PM Johnson to make Britain greatest place on earth

Boris-Johnson

UK Prime Minister Boris Johnson

UK Prime Minister Boris Johnson

Boris Johnson promised on Thursday that Brexit would make Britain the greatest place on earth, echoing the patriotic rhetoric of U.S. President Donald Trump in a debut speech as prime minister before parliament.

Johnson has promised to strike a new Brexit divorce deal with the EU and to energise the world’s fifth largest economy after what he casts as the gloom of Theresa May’s premiership.

On entering Downing Street on Wednesday, Johnson set the UK up for a showdown with the EU by vowing to negotiate a new divorce deal and threatening that if the bloc refused then he would leave without a deal on Oct. 31.

“Our mission is to deliver Brexit on Oct. 31 for the purpose of uniting and re-energising our great United Kingdom and making this country the greatest place on earth,” Johnson said.

He said that he was not being hyperbolic as the United Kingdom could be most prosperous economy in Europe by 2050, a feat that would mean drawing far ahead of France and then overtaking Germany.
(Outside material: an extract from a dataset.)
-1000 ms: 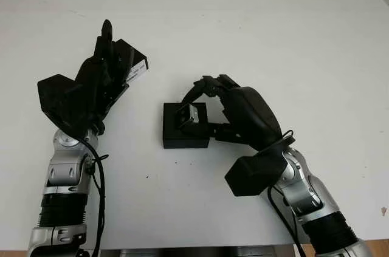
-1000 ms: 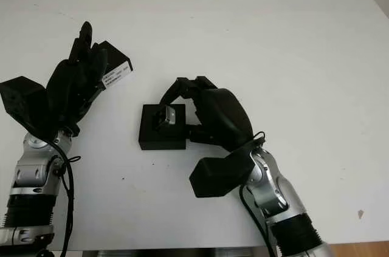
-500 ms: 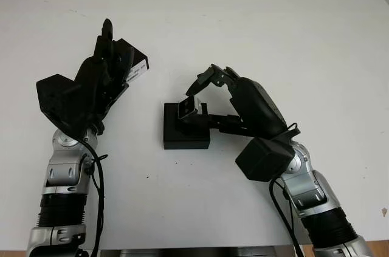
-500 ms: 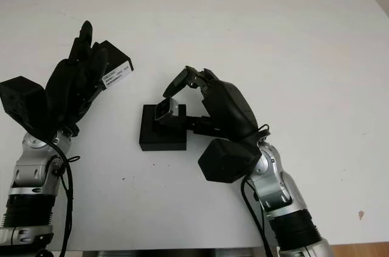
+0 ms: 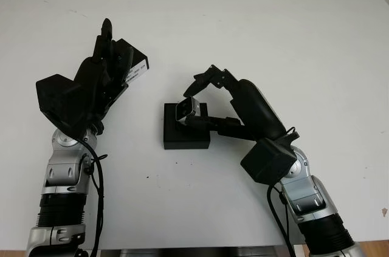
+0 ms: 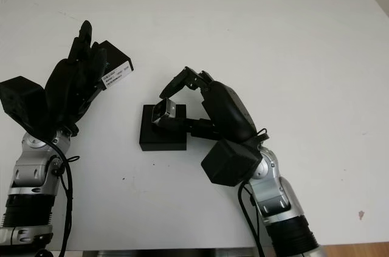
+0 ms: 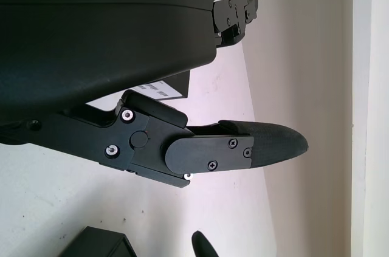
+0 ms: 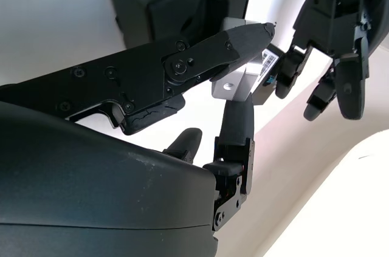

Johnson promised British “children and grandchildren will be living longer, happier, healthier, wealthier lives.”

His victory has placed an avowed Brexiteer in charge of the British government for the first time since the 2016 EU referendum which shocked the world and roiled financial markets.

Trump has repeatedly praised Brexit and has advised the United Kingdom to “walk away” if the EU offers a poor deal.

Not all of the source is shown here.